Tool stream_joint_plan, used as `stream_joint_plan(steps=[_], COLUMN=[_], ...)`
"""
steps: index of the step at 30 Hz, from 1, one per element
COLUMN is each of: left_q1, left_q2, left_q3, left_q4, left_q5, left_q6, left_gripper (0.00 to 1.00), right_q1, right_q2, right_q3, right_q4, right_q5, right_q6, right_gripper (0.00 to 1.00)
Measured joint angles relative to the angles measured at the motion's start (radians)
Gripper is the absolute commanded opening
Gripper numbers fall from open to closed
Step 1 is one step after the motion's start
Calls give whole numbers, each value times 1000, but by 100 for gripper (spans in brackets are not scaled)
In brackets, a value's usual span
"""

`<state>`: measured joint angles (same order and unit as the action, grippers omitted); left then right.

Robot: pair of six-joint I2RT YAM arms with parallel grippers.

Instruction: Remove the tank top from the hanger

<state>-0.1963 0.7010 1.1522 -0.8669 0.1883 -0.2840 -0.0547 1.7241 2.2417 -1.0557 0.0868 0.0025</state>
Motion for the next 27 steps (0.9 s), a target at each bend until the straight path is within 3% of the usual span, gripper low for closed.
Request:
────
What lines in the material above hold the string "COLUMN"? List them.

Tool stream_joint_plan, used as `stream_joint_plan(steps=[_], COLUMN=[_], ...)`
COLUMN is each of: left_q1, left_q2, left_q3, left_q4, left_q5, left_q6, left_gripper (0.00 to 1.00), right_q1, right_q2, right_q3, right_q4, right_q5, right_q6, right_gripper (0.00 to 1.00)

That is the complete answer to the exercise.